# bras & boobs after breastfeeding. lol



## kaexbabey (May 13, 2009)

ok so i don't breastfeed anymore .. but as all moms who have/still do know, it's like your boobs become deflated. everytime i get measured i'm always a 36C. it's fits OKAY but then when i lay down or whatever, it's like my boob doesn't fill the cup up and so if i were wearing a low shirt and laying down, someone would be able to see my nipple. does that make sense? so i was just wondering how i could fix this? should i go down a cup size or the strap size? it's not just about me being worried about flashing someone cuz i'm pretty much home alone with the kids all the time, but it also feels weird and uncomfortable!


----------



## pumpkincat210 (May 13, 2009)

I relate totally. I have 3 kids and am a deflated 34d.  It's hard to find bra's that are stylish yet supportive.  I'd recommend going to a nice department store, victoria's secret, or lingerie shop and being personally fitted.  Just tell them you want some cleavage and they will recommend some bra's for you.


----------



## kaexbabey (May 13, 2009)

Quote:

   Originally Posted by *pumpkincat210* 

 
_I relate totally.
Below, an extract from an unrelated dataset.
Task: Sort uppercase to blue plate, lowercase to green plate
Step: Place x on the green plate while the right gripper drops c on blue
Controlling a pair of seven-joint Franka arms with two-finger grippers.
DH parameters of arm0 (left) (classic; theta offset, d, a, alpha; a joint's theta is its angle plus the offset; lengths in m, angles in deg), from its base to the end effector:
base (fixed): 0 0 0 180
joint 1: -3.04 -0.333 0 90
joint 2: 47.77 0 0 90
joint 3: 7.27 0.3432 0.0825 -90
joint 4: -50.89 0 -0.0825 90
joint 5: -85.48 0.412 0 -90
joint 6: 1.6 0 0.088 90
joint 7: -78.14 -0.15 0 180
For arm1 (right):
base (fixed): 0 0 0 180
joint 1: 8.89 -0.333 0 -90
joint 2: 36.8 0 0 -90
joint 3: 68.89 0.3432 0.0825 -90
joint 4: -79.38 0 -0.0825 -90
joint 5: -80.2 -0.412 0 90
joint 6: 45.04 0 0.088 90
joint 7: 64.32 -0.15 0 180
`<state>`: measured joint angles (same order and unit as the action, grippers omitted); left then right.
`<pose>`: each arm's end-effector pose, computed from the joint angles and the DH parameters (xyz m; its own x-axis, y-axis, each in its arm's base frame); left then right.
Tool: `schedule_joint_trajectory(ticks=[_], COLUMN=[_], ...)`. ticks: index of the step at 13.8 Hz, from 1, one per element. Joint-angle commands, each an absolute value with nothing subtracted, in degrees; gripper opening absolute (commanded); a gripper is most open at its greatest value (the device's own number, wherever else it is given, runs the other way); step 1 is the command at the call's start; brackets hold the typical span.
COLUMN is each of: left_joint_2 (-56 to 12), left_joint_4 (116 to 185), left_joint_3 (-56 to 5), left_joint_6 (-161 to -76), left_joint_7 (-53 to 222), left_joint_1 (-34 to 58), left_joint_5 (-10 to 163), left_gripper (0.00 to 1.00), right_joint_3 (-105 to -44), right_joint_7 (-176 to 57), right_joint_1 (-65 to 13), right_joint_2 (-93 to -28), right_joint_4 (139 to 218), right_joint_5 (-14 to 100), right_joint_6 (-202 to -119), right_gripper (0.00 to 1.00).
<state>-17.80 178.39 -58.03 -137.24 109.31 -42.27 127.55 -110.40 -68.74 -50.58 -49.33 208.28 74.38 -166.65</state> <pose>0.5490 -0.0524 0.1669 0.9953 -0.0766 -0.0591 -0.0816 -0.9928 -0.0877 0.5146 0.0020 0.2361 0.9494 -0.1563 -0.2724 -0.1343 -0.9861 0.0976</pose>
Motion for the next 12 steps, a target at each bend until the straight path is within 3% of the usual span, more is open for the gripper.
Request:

I have 3 kids and am a deflated 34d.  It's hard to find bra's that are stylish yet supportive.  I'd recommend going to a nice department store, victoria's secret, or lingerie shop and being personally fitted.  Just tell them you want some cleavage and they will recommend some bra's for you._

 
thanks, i went to victoria's secret and got the very sexy miracle pushup. i do like how it makes them look like how they used to before breastfeeding lol, but when i lay down i get that thing that i hate..where they don't fill up the entire cup and it's like they slide around


----------



## chiquilla_loca (May 13, 2009)

i agree with the recommendation for a bra sizing
from what you're describing it sounds like you'll need a different cup size


----------